This page specifies the input and output formats of the competition dataset and of expected results.Complying with those requirements will enable a quick and reliable evaluation of participants’ results by the organizers.
Output samples are available for download at the bottom of this page.
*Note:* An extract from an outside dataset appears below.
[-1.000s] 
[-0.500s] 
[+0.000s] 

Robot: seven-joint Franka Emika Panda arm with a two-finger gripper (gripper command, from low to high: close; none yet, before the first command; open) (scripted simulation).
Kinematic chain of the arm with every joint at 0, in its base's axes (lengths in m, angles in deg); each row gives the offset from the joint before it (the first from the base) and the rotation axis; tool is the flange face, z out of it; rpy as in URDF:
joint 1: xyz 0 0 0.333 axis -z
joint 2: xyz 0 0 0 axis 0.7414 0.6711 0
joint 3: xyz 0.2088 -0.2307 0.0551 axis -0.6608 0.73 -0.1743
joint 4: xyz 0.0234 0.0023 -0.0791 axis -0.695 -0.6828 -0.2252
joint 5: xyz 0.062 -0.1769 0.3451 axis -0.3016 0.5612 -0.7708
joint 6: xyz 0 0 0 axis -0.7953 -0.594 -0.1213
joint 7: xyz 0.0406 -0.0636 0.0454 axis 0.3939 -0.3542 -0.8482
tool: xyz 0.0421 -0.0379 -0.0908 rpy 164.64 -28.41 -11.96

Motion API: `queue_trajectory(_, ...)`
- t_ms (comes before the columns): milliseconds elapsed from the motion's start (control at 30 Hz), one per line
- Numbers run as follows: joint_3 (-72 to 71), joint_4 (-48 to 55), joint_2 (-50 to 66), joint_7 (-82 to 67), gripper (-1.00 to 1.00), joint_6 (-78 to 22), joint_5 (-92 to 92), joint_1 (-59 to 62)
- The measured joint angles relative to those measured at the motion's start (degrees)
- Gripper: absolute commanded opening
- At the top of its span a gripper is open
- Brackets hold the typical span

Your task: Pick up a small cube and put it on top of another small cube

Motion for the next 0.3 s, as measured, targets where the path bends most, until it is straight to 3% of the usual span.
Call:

Feel free to contact us for further information regarding those formats
Task
Participants will have to process files in the test set, and produce for each of those files an associated result file.
Input structure
The input structure of the test set has the following structure:
test/
├── background01
│ ├── datasheet001.avi
│ ├── datasheet002.avi
│ ├── datasheet003.avi
│ ├── datasheet004.avi
│ ├── datasheet005.avi
│ ├── letter001.avi
│ ├── letter002.avi
│ ├── letter003.avi
│ ├── letter004.avi
│ ├── letter005.avi
│ ├── magazine001.avi
│ ├── magazine002.avi
│ ├── magazine003.avi
│ ├── magazine004.avi
│ ├── magazine005.avi
│ ├── paper001.avi
│ ├── paper002.avi
│ ├── paper003.avi
│ ├── paper004.avi
│ ├── paper005.avi
│ ├── patent001.avi
│ ├── patent002.avi
│ ├── patent003.avi
│ ├── patent004.avi
│ ├── patent005.avi
│ ├── tax001.avi
│ ├── tax002.avi
│ ├── tax003.avi
│ ├── tax004.avi
│ └── tax005.avi
├── background02
│ ├── datasheet001.avi
│ ...
│ └── tax005.avi
├── background03
│ ...
├── background04
│ ...
└── background05
...
└── tax005.avi
It contains 5 directories, and 150 video files (AVI container, XVID codec, no audio)
Expected output structure
The output structure must have the same structure, ie:
${participantid}-${methodid}/
├── background01
│ ├── datasheet001.segresult.xml
│ ├── datasheet002.segresult.xml
│ ├── datasheet003.segresult.xml
│ ├── datasheet004.segresult.xml
│ ├── datasheet005.segresult.xml
│ ├── letter001.segresult.xml
│ ├── letter002.segresult.xml
│ ├── letter003.segresult.xml
│ ├── letter004.segresult.xml
│ ├── letter005.segresult.xml
│ ├── magazine001.segresult.xml
│ ├── magazine002.segresult.xml
│ ├── magazine003.segresult.xml
│ ├── magazine004.segresult.xml
│ ├── magazine005.segresult.xml
│ ├── paper001.segresult.xml
│ ├── paper002.segresult.xml
│ ├── paper003.segresult.xml
│ ├── paper004.segresult.xml
│ ├── paper005.segresult.xml
│ ├── patent001.segresult.xml
│ ├── patent002.segresult.xml
│ ├── patent003.segresult.xml
│ ├── patent004.segresult.xml
│ ├── patent005.segresult.xml
│ ├── tax001.segresult.xml
│ ├── tax002.segresult.xml
│ ├── tax003.segresult.xml
│ ├── tax004.segresult.xml
│ └── tax005.segresult.xml
├── background02
│ ├── datasheet001.segresult.xml
│ ...
│ └── tax005.segresult.xml
├── background03
│ ...
├── background04
│ ...
└── background05
...
└── tax005.segresult.xml
Where:
${participantid}
is an ASCII string without space referring to the participant${methodid}
is an ASCII string without space referring to the method used (multiple methods may be proposed).
Output packaging
Those files, and only those files, must be added to a Zip archive and sent to the organizers according to the procedure indicated on the competition website. The content of the Zip file must have the same structure as the output files.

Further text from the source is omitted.